Your goal — Please reply with one number only: how many lines in the entries below contain the string "instruction".

Records provided —

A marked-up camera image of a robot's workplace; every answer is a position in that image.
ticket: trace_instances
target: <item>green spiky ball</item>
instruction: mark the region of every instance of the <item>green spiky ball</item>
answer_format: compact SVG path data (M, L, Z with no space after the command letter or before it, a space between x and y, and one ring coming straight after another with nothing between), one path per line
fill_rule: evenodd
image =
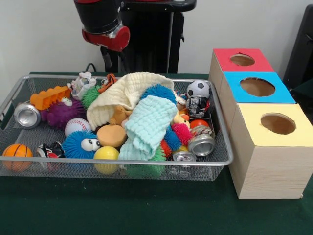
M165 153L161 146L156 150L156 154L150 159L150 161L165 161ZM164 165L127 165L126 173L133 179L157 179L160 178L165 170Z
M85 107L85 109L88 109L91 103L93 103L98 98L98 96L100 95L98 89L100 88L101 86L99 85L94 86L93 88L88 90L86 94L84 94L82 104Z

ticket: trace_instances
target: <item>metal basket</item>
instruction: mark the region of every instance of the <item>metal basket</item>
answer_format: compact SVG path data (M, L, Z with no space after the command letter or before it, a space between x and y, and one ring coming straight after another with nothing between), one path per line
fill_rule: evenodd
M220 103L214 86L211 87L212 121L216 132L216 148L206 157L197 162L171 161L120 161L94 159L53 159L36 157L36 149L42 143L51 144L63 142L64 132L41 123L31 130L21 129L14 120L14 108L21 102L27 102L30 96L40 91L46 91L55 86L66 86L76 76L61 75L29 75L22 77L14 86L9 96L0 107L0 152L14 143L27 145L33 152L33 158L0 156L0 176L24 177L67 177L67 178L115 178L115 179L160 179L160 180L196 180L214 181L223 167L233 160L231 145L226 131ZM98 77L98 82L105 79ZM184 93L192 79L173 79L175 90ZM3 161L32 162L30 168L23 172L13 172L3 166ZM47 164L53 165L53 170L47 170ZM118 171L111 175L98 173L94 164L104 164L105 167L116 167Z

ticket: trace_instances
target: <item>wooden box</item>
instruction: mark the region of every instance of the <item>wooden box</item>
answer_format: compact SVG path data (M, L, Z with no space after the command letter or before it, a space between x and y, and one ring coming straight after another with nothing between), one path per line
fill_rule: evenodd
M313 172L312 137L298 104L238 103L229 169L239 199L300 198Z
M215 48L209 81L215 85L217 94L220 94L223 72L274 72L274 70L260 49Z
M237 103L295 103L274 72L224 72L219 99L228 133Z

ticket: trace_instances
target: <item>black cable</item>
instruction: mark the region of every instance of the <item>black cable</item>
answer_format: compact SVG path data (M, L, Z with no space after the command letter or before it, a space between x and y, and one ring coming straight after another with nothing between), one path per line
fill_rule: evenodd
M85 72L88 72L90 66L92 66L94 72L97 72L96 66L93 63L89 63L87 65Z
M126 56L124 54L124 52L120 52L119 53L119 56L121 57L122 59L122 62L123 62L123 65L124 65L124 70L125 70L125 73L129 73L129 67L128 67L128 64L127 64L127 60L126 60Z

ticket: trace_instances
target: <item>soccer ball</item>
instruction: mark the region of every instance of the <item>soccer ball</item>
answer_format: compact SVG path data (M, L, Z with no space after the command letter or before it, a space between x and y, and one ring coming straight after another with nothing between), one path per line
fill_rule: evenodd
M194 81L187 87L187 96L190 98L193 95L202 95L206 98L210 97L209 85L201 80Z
--
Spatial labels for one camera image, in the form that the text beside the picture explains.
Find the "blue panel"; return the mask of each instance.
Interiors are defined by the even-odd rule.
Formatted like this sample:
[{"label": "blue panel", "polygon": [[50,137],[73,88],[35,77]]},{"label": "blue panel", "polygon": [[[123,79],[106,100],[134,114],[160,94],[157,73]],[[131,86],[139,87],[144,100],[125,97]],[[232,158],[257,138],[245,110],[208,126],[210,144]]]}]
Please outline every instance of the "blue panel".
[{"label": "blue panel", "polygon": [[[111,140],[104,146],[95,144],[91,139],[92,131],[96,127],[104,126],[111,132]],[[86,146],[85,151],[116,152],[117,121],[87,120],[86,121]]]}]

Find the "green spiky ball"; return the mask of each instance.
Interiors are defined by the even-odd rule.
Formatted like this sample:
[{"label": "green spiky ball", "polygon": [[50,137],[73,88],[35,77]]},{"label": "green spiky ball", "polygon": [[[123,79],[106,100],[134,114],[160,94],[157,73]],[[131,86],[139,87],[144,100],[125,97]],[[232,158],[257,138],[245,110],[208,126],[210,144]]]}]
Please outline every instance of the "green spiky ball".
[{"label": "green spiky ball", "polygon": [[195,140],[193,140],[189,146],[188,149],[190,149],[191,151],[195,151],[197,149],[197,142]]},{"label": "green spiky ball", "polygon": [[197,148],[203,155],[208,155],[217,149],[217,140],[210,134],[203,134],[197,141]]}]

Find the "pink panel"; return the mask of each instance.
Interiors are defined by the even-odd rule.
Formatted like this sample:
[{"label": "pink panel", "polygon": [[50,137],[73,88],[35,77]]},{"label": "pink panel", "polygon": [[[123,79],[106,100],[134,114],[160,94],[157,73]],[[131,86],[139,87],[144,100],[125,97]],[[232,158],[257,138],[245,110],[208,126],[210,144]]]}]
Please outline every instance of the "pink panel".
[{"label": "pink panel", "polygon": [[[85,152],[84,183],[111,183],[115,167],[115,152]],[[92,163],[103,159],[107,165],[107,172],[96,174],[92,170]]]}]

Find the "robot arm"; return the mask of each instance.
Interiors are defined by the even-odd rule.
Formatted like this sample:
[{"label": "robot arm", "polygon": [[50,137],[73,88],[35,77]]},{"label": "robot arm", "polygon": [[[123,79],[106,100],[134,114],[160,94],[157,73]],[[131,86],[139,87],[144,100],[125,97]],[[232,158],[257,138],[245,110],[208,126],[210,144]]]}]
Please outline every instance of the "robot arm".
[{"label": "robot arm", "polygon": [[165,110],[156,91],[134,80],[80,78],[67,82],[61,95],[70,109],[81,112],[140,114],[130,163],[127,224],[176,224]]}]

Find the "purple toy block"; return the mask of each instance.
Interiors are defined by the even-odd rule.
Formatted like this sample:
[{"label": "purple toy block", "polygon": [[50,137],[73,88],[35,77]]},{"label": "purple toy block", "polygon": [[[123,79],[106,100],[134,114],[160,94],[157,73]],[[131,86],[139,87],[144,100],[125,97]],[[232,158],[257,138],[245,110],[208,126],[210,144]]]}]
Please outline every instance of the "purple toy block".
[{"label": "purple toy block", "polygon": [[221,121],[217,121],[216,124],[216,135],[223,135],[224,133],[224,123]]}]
...
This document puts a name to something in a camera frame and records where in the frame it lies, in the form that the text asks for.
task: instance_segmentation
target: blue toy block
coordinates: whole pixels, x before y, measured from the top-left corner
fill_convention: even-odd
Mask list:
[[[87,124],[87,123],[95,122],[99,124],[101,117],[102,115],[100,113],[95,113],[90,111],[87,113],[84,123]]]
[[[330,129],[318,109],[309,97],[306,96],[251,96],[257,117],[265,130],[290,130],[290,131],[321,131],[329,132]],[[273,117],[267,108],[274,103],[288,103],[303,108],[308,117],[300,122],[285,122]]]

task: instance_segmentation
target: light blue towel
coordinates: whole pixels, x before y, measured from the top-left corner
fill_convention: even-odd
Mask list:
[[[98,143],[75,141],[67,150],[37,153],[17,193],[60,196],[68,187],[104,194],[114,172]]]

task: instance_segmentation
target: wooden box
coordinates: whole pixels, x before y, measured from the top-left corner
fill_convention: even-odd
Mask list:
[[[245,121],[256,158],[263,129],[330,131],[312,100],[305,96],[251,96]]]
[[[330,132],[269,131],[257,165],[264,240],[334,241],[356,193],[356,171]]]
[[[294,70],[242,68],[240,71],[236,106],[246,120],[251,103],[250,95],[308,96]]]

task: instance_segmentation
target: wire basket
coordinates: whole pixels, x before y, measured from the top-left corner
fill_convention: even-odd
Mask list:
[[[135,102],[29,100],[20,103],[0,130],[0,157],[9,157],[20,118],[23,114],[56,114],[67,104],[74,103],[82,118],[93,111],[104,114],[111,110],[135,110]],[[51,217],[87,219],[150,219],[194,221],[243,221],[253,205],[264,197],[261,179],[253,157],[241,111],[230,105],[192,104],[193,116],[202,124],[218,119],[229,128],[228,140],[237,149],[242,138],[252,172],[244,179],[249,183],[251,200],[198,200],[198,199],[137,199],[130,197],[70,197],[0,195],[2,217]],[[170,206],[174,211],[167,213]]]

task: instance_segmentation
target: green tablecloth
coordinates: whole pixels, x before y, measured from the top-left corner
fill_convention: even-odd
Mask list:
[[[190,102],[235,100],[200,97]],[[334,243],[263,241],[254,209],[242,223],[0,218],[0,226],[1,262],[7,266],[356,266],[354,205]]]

Reply — 5